Show every line of the data below that includes the word "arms".

== GIVEN DATA ==

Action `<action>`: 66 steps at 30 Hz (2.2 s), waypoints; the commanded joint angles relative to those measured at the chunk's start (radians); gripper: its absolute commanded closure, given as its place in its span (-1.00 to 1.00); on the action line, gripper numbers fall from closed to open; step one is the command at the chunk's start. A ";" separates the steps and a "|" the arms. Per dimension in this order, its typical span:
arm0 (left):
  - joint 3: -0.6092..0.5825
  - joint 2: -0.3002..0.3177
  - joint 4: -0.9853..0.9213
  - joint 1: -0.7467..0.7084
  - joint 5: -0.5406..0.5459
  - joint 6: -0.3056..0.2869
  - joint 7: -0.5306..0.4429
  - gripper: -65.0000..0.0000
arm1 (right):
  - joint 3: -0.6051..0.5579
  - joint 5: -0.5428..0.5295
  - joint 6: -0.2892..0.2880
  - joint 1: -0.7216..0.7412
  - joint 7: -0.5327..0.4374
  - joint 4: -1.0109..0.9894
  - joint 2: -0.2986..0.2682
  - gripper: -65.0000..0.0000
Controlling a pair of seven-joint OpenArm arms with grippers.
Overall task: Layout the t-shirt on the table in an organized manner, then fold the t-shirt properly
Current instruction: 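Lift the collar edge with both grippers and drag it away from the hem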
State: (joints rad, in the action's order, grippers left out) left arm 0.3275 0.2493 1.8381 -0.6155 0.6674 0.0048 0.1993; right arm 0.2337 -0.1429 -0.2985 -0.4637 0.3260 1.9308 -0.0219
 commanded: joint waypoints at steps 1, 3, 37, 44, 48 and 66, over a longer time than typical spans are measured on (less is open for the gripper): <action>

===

PROBLEM SOLUTION
Action `<action>`: 66 steps at 30 Hz (2.2 s), waypoints; the commanded joint angles relative to those measured at the chunk's start (radians); gripper: its absolute commanded closure, given as its place in its span (-1.00 to 1.00); on the action line, gripper numbers fall from closed to open; step one is the command at the chunk's start. A ";" separates the steps and a "|" the arms. Per dimension in this order, its typical span:
Controlling a pair of seven-joint OpenArm arms with grippers.

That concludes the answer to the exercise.